How do you guys store tick data?

johnnyqpublic · Jun 10, 2010

Quote from const451:

CSV? And if you want to query some part of your data, say one year worth of tick data, what do you do?

If you're storing your data in smaller than one-year segments, read as many in as it takes to get a year. If they're > 1 year, you've got some awfully big files there.

GTG · Jun 10, 2010

I store tick events in binary files, separated out by date. Each security gets its' own directory...so for example all of my "SPY" tick data is in a directory called "STK_SPY". I load the files a few at a time on another thread, as a back-test progresses. 99% of the time, I am interested in looking at the data as a sequence of days...i.e. what happened between x and y dates, so this is very easy to implement these types of queries using this format.

januson · Jun 10, 2010

Quote from uexkuell:

Plain binary files.
Can't beat them. With todays fast computers any superimposed database layer will create unnecessary overhead (speed and code).

Datafields:
Byte key (trade, dom bid/ask event, volume, others)
Single price
Long volume
Long timestamp (millisec from 00:00 same day)

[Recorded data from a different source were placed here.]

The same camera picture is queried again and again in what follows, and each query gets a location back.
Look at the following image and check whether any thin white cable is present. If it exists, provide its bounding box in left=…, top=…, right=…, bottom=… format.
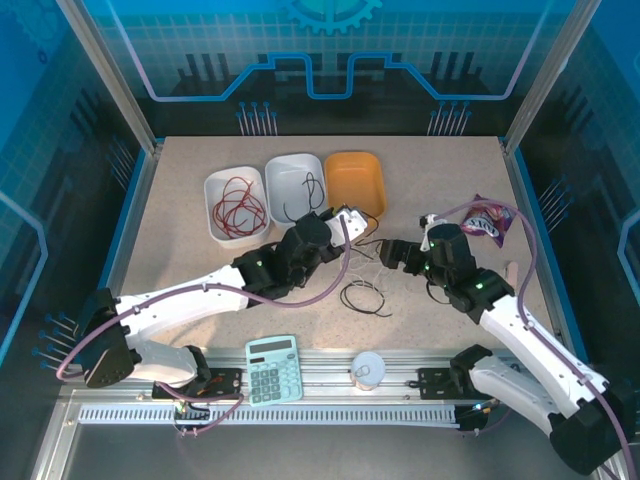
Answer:
left=344, top=238, right=401, bottom=294

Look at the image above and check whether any thin black cable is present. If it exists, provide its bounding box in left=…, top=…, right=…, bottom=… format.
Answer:
left=339, top=281, right=394, bottom=319
left=282, top=172, right=326, bottom=224

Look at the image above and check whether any orange plastic tray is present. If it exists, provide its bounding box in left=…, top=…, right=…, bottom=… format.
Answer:
left=323, top=151, right=388, bottom=224

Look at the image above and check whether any purple candy bag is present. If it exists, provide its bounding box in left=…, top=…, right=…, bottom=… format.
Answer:
left=459, top=193, right=517, bottom=250

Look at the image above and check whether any large white plastic tray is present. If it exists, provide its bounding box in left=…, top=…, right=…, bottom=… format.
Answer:
left=263, top=152, right=329, bottom=234

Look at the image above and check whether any small white plastic tray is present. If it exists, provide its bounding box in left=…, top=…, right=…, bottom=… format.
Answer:
left=203, top=166, right=271, bottom=250

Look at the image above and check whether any silver tin can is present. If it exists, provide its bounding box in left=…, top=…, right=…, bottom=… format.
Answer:
left=350, top=351, right=387, bottom=394

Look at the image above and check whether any light green calculator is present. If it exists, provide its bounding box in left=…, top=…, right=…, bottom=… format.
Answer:
left=243, top=333, right=305, bottom=407

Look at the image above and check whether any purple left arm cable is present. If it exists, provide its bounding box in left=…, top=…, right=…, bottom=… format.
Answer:
left=55, top=217, right=352, bottom=439

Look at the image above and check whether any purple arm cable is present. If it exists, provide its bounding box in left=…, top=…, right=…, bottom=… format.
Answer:
left=432, top=199, right=640, bottom=480
left=55, top=217, right=352, bottom=439

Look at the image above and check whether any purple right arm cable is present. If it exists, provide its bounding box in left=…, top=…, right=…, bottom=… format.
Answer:
left=432, top=199, right=640, bottom=480

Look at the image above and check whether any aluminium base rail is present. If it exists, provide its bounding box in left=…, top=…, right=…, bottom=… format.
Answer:
left=144, top=347, right=516, bottom=404

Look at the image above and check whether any black cable connector box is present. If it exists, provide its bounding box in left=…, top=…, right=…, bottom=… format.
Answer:
left=457, top=399, right=501, bottom=436
left=172, top=397, right=212, bottom=437

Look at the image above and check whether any white slotted cable duct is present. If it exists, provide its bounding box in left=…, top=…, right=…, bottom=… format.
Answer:
left=78, top=403, right=459, bottom=426

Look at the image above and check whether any aluminium frame post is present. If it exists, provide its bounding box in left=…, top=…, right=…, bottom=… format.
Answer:
left=501, top=0, right=602, bottom=154
left=53, top=0, right=164, bottom=154

One file per symbol per day.
Very simple to access, search, analyze.

Couldn't agree more.
Though if speed wasn't the issue I would prefer a db like Sql Server 2008

const451 · Jun 10, 2010

CSV and binary files look to me like they require some extra programming efforts to achieve the flexibility of a database. Why not to use SqlServer or MySql, to store data for backtesting purposes. Backtesting does not require real-time performance so one of those relational databases would probably suffice. I've never used KDB but it's used for storing data in real time and that functionality is not needed for backtesting.

promagma · Jun 10, 2010

Quote from mizhael:

Indexing and querying a small trunk from 1-day worth of tick data is still a hassle and slow, am I right?

Slower than KDB... I think.

HDF5 and file system both give you the ability to group your data (grouped by date and subgrouped by ticker, like others have said) and store it pre-ordered by time. So if you only have one type of query, you can structure your data for that and completely avoid table scans or needing to sort anything. It is basically a straight shot from the disk.

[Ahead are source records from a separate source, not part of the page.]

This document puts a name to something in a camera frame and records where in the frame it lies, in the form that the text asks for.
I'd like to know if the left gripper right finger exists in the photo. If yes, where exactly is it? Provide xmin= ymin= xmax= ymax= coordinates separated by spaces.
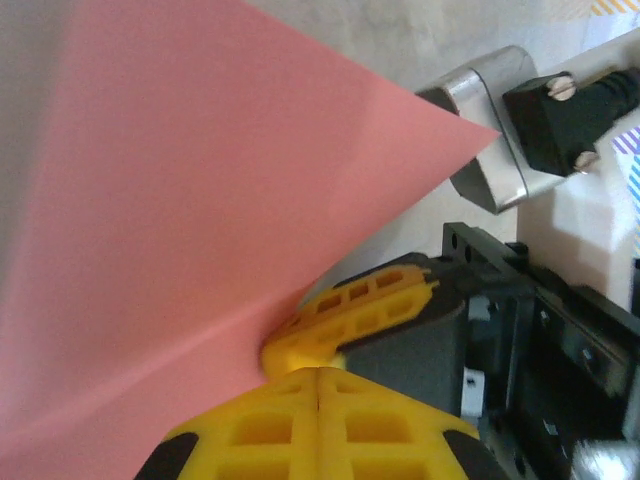
xmin=319 ymin=368 xmax=506 ymax=480

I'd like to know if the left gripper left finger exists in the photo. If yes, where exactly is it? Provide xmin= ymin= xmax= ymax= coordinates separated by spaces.
xmin=142 ymin=367 xmax=321 ymax=480

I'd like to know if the pink paper sheet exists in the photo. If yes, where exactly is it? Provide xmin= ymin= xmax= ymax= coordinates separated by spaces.
xmin=0 ymin=0 xmax=501 ymax=480

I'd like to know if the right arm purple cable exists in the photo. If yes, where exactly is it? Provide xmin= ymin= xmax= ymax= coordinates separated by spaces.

I have no experience with KDB but I would guess it is more flexible if you need to query data in many different ways.

Any of this beats relational databases, which have no concept of pre-ordered data, so you can't even do a quick binary search lookup without a hefty index file.

mizhael · Jun 10, 2010

Quote from januson:

Couldn't agree more.
Though if speed wasn't the issue I would prefer a db like Sql Server 2008

Of course speed is a huge issue.

The goals are:

1. Store gigantic amount of data
2. Fast query

mizhael · Jun 10, 2010

Quote from const451:

CSV and binary files look to me like they require some extra programming efforts to achieve the flexibility of a database. Why not to use SqlServer or MySql, to store data for backtesting purposes. Backtesting does not require real-time performance so one of those relational databases would probably suffice. I've never used KDB but it's used for storing data in real time and that functionality is not needed for backtesting.

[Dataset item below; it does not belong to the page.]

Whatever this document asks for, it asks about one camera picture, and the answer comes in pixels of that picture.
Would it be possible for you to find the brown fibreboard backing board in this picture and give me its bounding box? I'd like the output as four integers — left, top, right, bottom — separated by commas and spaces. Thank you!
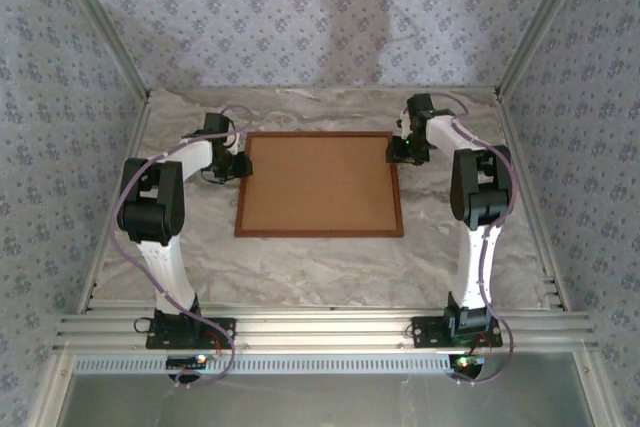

But backtest still needs to be fast because you do "optimizaton" during backtest...

Bob111 · Jun 10, 2010

Quote from const451:

CSV and binary files look to me like they require some extra programming efforts to achieve the flexibility of a database. Why not to use SqlServer or MySql, to store data for backtesting purposes. Backtesting does not require real-time performance so one of those relational databases would probably suffice. I've never used KDB but it's used for storing data in real time and that functionality is not needed for backtesting.

they load differently. binary file -you just open it and load into memory. sql-to load you have to go thru each record. the difference in time and performance is huge. i remember in old times calculations with binary that take an hour can take like 5-6 hours when i was using ms access stored tick data

johnnyqpublic · Jun 10, 2010

Quote from mizhael:

But backtest still needs to be fast because you do "optimizaton" during backtest...

I generally backtest in R. I can load my data once, then backtest in a variety of different ways (or using different backtest variations, as your comment suggests) without having to read the data again. If I change my code, I just re-source it, but the structure containing my data stays present.

mizhael · Jun 10, 2010

Quote from johnnyqpublic:

I generally backtest in R. I can load my data once, then backtest in a variety of different ways (or using different backtest variations, as your comment suggests) without having to read the data again. If I change my code, I just re-source it, but the structure containing my data stays present.

Lets take 6 months intraday tick data (only last trade, not bid and offer, and not market depth data),

and lets take QQQQ,

you can store the whole data in memory in R?